Nach den jüngsten von den Klägern vorgelegten Beweisen hat Ignatova im Oktober 2016 das E-Mail-Konto onecoin.eu verwendet. Die Website des Unternehmens ist nicht mehr funktionsfähig und es liegen keine Beweise dafür vor, dass sie das E-Mail-Konto in den letzten Monaten verwendet hat. Das Gericht ist auch skeptisch in Bezug auf den Betriebsstatus des E-Mail-Kontos. Interessanterweise besitzt OneCoin immer noch den Domainnamen für das Unternehmen.

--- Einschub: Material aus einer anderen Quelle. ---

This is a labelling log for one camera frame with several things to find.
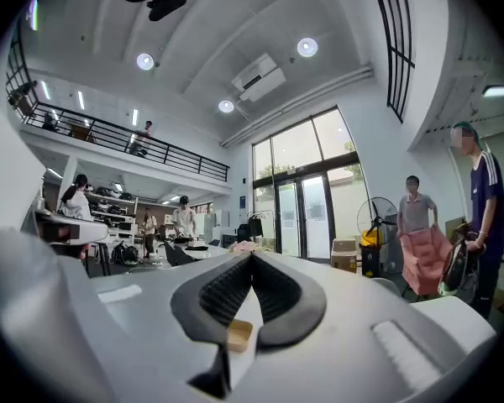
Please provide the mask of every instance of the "ceiling light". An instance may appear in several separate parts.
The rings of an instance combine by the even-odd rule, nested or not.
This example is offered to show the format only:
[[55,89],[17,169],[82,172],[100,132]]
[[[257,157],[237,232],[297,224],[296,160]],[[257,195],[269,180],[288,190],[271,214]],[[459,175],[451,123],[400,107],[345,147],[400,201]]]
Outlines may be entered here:
[[82,96],[82,91],[78,92],[78,102],[81,105],[81,109],[84,110],[84,97]]
[[484,97],[504,97],[504,85],[488,86],[484,90]]
[[318,42],[305,38],[298,43],[297,52],[303,57],[312,57],[318,52]]
[[41,86],[43,87],[43,92],[45,93],[45,97],[47,97],[47,100],[50,100],[49,89],[47,88],[47,83],[45,81],[41,81]]
[[32,0],[28,8],[28,13],[26,14],[26,19],[29,19],[30,28],[33,31],[37,31],[37,9],[38,9],[37,0]]
[[136,57],[136,65],[143,71],[149,71],[153,69],[155,62],[153,61],[153,57],[151,55],[140,54]]
[[60,178],[60,179],[64,179],[64,178],[62,177],[62,175],[60,175],[57,171],[55,171],[55,170],[51,169],[50,167],[47,169],[47,171],[48,171],[49,173],[51,173],[52,175],[54,175],[54,176],[56,176],[56,177]]
[[229,100],[222,100],[218,104],[218,108],[220,109],[220,112],[230,113],[234,111],[234,104]]

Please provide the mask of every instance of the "air conditioner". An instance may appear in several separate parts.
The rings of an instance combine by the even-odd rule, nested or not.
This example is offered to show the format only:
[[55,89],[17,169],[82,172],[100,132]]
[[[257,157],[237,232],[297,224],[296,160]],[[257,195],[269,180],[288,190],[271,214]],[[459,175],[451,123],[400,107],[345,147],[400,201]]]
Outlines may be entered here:
[[241,101],[257,102],[285,81],[286,77],[282,70],[267,54],[263,54],[241,71],[232,83],[242,92],[239,96]]

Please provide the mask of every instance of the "pink chair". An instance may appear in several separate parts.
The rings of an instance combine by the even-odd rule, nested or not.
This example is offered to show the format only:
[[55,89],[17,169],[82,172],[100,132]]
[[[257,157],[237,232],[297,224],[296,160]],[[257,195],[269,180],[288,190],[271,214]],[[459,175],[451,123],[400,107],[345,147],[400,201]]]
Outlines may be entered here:
[[426,228],[400,237],[403,250],[403,279],[417,296],[437,292],[452,244],[438,228]]

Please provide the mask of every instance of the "trash bin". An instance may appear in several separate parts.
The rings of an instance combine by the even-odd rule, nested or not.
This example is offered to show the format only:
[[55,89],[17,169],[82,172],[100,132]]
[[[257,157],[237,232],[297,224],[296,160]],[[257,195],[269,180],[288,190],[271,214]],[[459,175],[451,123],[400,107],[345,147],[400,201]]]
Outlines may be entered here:
[[378,278],[380,264],[379,264],[379,253],[381,252],[381,246],[378,245],[367,245],[362,244],[360,246],[360,252],[362,253],[362,275],[367,278]]

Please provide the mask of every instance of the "woman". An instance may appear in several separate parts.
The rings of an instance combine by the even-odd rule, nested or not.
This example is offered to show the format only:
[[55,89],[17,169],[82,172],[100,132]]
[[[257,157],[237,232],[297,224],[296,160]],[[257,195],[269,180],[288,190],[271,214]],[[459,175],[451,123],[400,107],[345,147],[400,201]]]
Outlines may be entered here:
[[153,239],[155,238],[155,229],[157,228],[157,220],[151,215],[151,210],[146,208],[144,215],[144,244],[147,254],[145,258],[149,258],[153,253]]
[[66,217],[93,221],[90,205],[84,196],[87,186],[86,175],[78,175],[75,185],[70,186],[61,197],[60,212]]

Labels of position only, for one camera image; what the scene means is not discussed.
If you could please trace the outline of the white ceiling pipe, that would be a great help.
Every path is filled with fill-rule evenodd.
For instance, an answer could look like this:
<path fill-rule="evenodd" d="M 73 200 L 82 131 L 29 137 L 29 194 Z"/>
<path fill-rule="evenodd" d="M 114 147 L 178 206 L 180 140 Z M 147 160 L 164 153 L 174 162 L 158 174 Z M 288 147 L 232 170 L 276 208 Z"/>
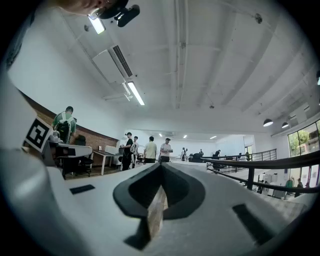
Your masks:
<path fill-rule="evenodd" d="M 182 106 L 184 86 L 186 83 L 188 44 L 189 44 L 189 6 L 188 0 L 175 0 L 176 11 L 176 96 L 175 108 Z"/>

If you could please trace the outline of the black office chair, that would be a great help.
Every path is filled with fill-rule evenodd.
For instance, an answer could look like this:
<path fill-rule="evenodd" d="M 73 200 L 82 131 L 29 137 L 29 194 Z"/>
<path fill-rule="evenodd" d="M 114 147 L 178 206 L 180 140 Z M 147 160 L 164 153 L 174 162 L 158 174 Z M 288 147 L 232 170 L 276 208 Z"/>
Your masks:
<path fill-rule="evenodd" d="M 76 146 L 86 146 L 86 137 L 83 135 L 78 135 L 75 140 L 74 140 L 74 144 Z M 90 176 L 90 173 L 92 172 L 91 168 L 92 168 L 92 164 L 93 164 L 93 160 L 90 158 L 92 155 L 89 156 L 83 156 L 80 160 L 79 160 L 79 165 L 82 167 L 83 171 L 86 172 L 88 174 L 88 176 Z"/>

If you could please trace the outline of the person's grey printed t-shirt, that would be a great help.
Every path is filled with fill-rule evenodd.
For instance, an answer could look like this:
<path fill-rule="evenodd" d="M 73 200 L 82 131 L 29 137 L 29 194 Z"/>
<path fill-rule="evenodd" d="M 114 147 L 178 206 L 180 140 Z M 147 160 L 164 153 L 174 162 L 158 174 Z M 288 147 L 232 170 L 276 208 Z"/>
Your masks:
<path fill-rule="evenodd" d="M 32 26 L 34 20 L 35 20 L 35 13 L 36 10 L 33 9 L 30 14 L 26 17 L 26 19 L 22 22 L 22 24 L 19 26 L 17 32 L 13 36 L 13 39 L 11 40 L 7 53 L 5 54 L 5 66 L 6 69 L 9 70 L 15 60 L 17 59 L 20 50 L 22 48 L 24 37 L 28 31 L 28 29 Z"/>

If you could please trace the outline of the large glass window wall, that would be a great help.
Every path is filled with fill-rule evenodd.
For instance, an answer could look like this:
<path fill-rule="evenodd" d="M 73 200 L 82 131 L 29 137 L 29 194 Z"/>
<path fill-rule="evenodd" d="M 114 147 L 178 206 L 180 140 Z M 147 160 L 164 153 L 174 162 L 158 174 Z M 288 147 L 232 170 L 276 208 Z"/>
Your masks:
<path fill-rule="evenodd" d="M 320 119 L 288 135 L 290 157 L 320 151 Z"/>

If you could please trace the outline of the black straight railing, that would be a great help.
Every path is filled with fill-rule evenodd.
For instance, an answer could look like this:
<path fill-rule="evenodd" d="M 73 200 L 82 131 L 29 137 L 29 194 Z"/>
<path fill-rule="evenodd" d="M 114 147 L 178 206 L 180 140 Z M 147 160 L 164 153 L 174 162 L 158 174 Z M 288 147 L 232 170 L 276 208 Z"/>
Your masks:
<path fill-rule="evenodd" d="M 271 149 L 262 152 L 256 153 L 245 153 L 237 155 L 234 157 L 236 161 L 247 161 L 247 162 L 256 162 L 256 161 L 273 161 L 277 159 L 277 150 Z"/>

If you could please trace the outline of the beige checked tablecloth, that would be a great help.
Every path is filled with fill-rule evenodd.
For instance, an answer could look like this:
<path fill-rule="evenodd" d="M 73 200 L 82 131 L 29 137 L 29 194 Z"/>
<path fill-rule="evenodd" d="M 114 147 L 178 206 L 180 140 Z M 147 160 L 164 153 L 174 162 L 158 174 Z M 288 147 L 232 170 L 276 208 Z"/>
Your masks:
<path fill-rule="evenodd" d="M 257 194 L 274 209 L 276 209 L 287 220 L 292 222 L 304 212 L 307 211 L 307 206 L 303 203 L 288 201 L 284 199 L 277 199 L 267 195 Z"/>

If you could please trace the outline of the ceiling tube light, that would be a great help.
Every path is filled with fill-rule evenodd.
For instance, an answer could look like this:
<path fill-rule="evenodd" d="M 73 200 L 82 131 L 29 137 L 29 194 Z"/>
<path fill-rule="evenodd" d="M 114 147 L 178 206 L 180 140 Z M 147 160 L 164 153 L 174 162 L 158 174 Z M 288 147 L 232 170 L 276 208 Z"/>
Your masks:
<path fill-rule="evenodd" d="M 134 82 L 130 81 L 130 82 L 127 83 L 127 85 L 129 86 L 129 88 L 130 88 L 131 91 L 133 92 L 133 94 L 134 94 L 135 98 L 137 99 L 138 103 L 139 103 L 141 106 L 144 106 L 145 103 L 144 103 L 144 101 L 142 100 L 142 98 L 141 98 L 141 96 L 140 96 L 140 94 L 139 94 L 139 92 L 138 92 L 138 90 L 137 90 Z"/>
<path fill-rule="evenodd" d="M 99 19 L 98 15 L 96 13 L 92 13 L 92 14 L 88 15 L 88 19 L 91 22 L 93 28 L 95 29 L 95 31 L 98 35 L 103 33 L 106 30 L 104 24 Z"/>

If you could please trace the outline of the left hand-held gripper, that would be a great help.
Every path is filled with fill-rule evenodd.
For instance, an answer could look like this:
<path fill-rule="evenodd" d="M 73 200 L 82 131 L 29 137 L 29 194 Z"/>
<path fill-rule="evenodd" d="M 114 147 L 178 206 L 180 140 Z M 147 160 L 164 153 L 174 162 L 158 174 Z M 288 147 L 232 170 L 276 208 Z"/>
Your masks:
<path fill-rule="evenodd" d="M 54 256 L 78 256 L 80 237 L 58 206 L 46 166 L 22 151 L 36 119 L 8 75 L 0 75 L 0 198 L 19 238 Z"/>

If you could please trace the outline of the white ceiling air conditioner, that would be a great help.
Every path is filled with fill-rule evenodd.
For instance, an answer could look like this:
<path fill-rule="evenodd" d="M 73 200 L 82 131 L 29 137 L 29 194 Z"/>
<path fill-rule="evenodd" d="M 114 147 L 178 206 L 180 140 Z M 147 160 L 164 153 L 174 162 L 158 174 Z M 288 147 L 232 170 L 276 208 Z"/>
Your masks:
<path fill-rule="evenodd" d="M 120 85 L 133 76 L 133 72 L 118 45 L 100 52 L 92 60 L 110 83 Z"/>

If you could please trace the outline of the white worktable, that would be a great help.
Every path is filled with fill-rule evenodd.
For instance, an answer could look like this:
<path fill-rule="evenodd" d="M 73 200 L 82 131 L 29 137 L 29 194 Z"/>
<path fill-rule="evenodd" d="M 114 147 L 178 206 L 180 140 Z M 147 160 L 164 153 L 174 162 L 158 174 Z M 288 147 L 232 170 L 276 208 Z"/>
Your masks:
<path fill-rule="evenodd" d="M 66 175 L 86 174 L 80 166 L 80 159 L 92 155 L 93 149 L 90 146 L 79 146 L 64 143 L 49 142 L 49 148 L 53 163 L 61 170 L 62 177 Z"/>

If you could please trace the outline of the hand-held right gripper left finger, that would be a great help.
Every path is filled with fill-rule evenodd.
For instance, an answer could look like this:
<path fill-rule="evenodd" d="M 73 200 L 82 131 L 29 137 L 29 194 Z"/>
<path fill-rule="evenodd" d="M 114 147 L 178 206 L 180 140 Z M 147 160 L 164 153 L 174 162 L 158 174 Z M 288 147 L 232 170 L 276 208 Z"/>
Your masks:
<path fill-rule="evenodd" d="M 108 175 L 65 180 L 53 170 L 53 193 L 64 216 L 88 246 L 89 256 L 162 256 L 148 245 L 138 250 L 124 242 L 136 233 L 139 219 L 128 217 L 113 198 L 114 188 L 141 173 L 149 164 Z"/>

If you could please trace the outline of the black curved railing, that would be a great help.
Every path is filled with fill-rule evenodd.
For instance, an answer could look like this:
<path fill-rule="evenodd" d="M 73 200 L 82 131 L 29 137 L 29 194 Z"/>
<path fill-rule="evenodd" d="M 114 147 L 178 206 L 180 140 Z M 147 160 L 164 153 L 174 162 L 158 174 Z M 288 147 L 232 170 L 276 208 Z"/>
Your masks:
<path fill-rule="evenodd" d="M 276 160 L 261 160 L 261 161 L 238 161 L 238 160 L 219 160 L 212 157 L 202 157 L 202 161 L 205 163 L 211 163 L 215 168 L 220 166 L 234 167 L 236 171 L 247 169 L 247 178 L 239 178 L 225 174 L 222 171 L 216 169 L 210 169 L 213 173 L 225 176 L 227 178 L 237 180 L 246 184 L 248 190 L 252 190 L 253 186 L 260 186 L 262 188 L 273 189 L 275 191 L 283 191 L 289 193 L 300 194 L 316 194 L 320 193 L 320 187 L 300 188 L 300 187 L 285 187 L 279 185 L 263 184 L 261 182 L 254 181 L 255 170 L 289 170 L 295 168 L 312 167 L 314 165 L 320 166 L 320 151 L 312 152 L 309 154 L 282 158 Z"/>

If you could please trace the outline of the light wooden desk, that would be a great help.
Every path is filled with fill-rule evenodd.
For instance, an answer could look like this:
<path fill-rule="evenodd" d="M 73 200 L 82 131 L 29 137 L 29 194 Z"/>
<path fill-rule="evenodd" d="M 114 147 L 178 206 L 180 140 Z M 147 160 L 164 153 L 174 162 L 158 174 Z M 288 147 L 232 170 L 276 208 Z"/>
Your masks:
<path fill-rule="evenodd" d="M 94 159 L 95 155 L 102 157 L 100 174 L 103 176 L 106 164 L 108 167 L 111 167 L 114 164 L 114 160 L 118 162 L 118 158 L 122 156 L 122 151 L 118 147 L 106 145 L 104 149 L 95 149 L 92 151 L 92 160 Z"/>

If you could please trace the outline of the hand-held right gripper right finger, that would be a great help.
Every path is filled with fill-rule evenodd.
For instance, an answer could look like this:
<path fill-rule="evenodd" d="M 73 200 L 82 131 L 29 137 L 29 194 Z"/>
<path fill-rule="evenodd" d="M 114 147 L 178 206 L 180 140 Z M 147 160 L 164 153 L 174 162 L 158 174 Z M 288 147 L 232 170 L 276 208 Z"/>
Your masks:
<path fill-rule="evenodd" d="M 154 256 L 277 256 L 296 227 L 269 202 L 219 174 L 173 164 L 156 164 L 192 179 L 182 217 L 165 219 L 154 240 Z"/>

Es gibt keine Beweise dafür, dass die Social-Media-Accounts von Ignatova echt sind. Sogar ein Link, der zu ihrem Profil auf LinkedIn führt, weist darauf hin, dass die Seite „nicht verfügbar“ ist. Die Klägerin weist auch darauf hin, dass sie flüchtig ist, was zu der Annahme führen kann, dass ihre Facebook-Seite nicht von ihr betrieben wird.

Stattdessen hat das OneCoin-Marketing-Team auf ihrem Konto gebucht. Das Gericht hat nun das Dubai Office von United States International Registered First Class Mail angewiesen, die Materialien direkt an Ignatova weiterzuleiten . Es hat auch die Kläger gebeten, das Gericht schriftlich zu informieren, wenn E-Mails an sie zurückgeschickt werden. Ihr Dienst wird nur dann als ordnungsgemäß angesehen, wenn eine Fehler-E-Mail mit dem Absender zurückgegeben wird.